- _WHAT YOU NEED TO DO_
If a line in the data below holds the word "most", copy it.

[Extracted data entries]
____________________

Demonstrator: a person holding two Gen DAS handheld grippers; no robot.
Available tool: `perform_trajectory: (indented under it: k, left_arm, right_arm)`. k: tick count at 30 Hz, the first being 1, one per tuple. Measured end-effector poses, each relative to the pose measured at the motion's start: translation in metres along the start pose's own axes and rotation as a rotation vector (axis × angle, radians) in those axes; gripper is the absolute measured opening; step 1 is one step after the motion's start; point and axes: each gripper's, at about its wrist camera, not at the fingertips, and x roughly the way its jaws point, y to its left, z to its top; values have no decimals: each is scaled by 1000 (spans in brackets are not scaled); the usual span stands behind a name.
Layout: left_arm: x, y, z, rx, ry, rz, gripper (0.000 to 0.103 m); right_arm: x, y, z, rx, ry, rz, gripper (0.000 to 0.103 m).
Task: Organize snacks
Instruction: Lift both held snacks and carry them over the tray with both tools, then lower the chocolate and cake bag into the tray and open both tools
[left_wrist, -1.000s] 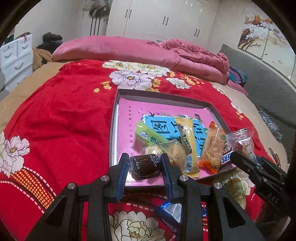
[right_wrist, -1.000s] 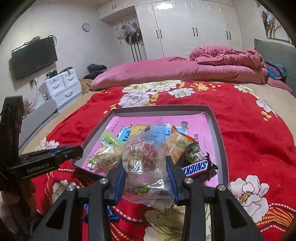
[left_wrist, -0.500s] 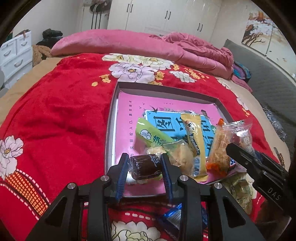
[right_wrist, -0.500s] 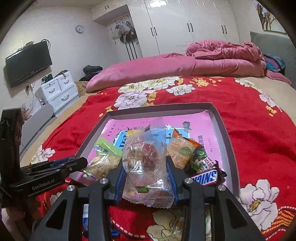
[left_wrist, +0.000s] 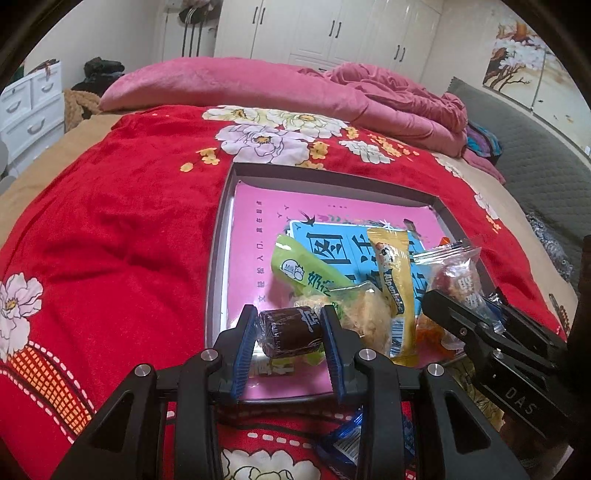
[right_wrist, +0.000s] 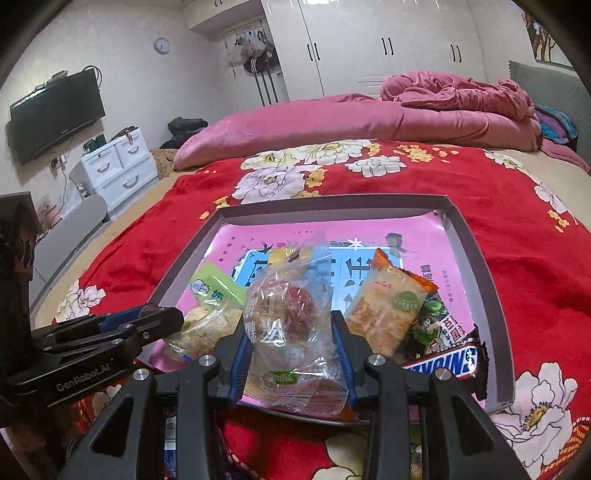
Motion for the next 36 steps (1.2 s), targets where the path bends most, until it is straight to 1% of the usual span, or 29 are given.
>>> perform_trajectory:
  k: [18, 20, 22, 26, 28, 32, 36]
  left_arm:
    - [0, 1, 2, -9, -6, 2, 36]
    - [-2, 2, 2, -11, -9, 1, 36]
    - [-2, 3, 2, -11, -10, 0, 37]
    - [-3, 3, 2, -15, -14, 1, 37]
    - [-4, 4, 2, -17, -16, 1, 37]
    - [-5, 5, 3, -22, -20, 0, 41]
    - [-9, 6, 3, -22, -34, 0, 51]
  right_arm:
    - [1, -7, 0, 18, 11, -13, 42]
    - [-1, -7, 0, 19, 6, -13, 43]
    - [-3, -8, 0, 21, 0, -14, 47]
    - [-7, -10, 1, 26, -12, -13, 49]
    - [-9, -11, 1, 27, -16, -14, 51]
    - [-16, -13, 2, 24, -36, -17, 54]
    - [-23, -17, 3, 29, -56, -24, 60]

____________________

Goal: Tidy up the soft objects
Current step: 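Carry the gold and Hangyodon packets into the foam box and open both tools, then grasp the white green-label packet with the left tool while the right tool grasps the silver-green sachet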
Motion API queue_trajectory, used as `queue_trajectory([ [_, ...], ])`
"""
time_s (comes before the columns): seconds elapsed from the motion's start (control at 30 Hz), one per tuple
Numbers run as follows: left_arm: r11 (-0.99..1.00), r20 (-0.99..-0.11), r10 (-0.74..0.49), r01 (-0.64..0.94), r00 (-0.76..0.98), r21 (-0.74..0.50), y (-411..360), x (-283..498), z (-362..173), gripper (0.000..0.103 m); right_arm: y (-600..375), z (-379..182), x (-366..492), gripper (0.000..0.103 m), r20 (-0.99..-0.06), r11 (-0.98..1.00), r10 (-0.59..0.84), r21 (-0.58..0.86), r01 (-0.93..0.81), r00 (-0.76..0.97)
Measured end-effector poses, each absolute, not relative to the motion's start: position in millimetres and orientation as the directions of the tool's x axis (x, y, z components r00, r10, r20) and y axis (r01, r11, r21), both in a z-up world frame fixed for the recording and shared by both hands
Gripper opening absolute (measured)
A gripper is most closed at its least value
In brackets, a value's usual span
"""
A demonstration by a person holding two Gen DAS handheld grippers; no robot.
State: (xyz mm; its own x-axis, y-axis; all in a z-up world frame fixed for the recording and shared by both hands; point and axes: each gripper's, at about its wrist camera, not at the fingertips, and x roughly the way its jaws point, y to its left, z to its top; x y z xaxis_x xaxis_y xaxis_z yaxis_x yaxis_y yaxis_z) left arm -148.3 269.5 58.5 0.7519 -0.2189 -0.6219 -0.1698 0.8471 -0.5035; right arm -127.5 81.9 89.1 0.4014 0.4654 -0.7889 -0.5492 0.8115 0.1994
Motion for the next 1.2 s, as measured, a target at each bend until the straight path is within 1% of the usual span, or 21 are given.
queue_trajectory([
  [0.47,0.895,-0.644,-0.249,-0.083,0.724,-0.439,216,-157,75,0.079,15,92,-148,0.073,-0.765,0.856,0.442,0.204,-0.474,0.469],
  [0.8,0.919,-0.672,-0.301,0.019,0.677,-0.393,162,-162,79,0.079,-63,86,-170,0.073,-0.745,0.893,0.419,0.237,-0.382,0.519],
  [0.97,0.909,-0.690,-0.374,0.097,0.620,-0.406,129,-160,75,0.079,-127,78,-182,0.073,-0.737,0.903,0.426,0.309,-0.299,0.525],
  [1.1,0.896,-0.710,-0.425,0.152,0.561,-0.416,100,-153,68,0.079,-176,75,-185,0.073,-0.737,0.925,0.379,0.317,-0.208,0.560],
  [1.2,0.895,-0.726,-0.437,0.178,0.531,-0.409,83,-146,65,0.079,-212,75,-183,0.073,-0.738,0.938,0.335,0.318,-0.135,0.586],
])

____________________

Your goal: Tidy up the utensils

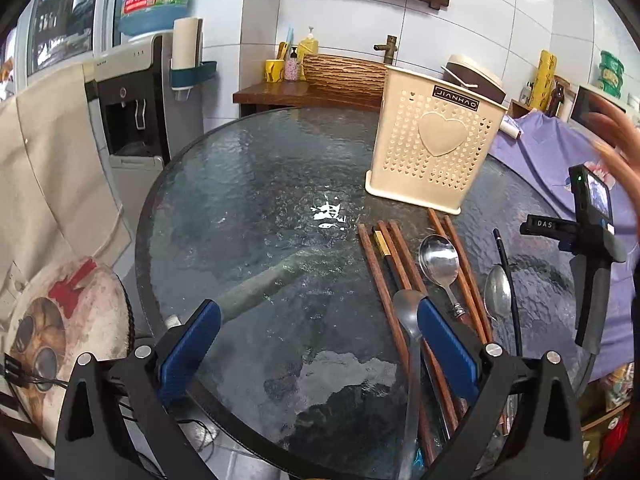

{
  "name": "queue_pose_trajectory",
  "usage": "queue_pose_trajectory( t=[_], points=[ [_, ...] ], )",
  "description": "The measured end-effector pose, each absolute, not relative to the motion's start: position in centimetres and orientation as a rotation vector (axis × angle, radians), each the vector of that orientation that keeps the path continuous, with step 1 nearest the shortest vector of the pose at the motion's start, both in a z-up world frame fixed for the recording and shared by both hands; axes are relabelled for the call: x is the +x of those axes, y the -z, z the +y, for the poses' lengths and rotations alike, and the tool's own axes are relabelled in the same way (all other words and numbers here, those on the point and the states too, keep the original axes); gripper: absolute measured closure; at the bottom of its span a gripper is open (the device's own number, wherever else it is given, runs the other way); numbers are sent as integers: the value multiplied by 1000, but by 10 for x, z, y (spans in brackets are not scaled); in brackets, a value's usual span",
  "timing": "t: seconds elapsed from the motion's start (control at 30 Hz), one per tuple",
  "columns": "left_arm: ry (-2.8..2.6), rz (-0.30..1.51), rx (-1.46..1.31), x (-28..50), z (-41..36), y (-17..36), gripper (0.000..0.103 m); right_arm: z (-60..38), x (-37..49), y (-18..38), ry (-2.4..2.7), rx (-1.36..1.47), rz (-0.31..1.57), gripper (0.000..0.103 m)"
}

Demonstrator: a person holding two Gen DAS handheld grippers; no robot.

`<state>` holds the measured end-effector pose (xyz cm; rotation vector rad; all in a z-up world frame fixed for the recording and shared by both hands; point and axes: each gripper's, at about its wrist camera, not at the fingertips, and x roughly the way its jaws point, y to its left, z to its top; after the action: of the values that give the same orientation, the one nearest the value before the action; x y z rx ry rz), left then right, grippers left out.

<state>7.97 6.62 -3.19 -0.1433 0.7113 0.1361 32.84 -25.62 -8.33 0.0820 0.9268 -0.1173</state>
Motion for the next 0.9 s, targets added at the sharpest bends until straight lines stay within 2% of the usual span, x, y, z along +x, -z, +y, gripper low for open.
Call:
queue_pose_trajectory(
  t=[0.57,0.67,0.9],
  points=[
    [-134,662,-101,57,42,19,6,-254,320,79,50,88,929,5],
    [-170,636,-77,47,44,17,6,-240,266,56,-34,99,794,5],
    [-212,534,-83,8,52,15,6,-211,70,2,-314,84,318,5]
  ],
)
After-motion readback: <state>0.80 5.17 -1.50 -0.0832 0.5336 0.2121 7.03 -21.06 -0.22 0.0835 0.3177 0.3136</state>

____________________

- _EXPECTED ANSWER_
Motion for the next 36 steps (1.2 s), targets where the path bends most, until it is straight to 1% of the usual span, or 29 are given.
A gripper is most closed at its least value

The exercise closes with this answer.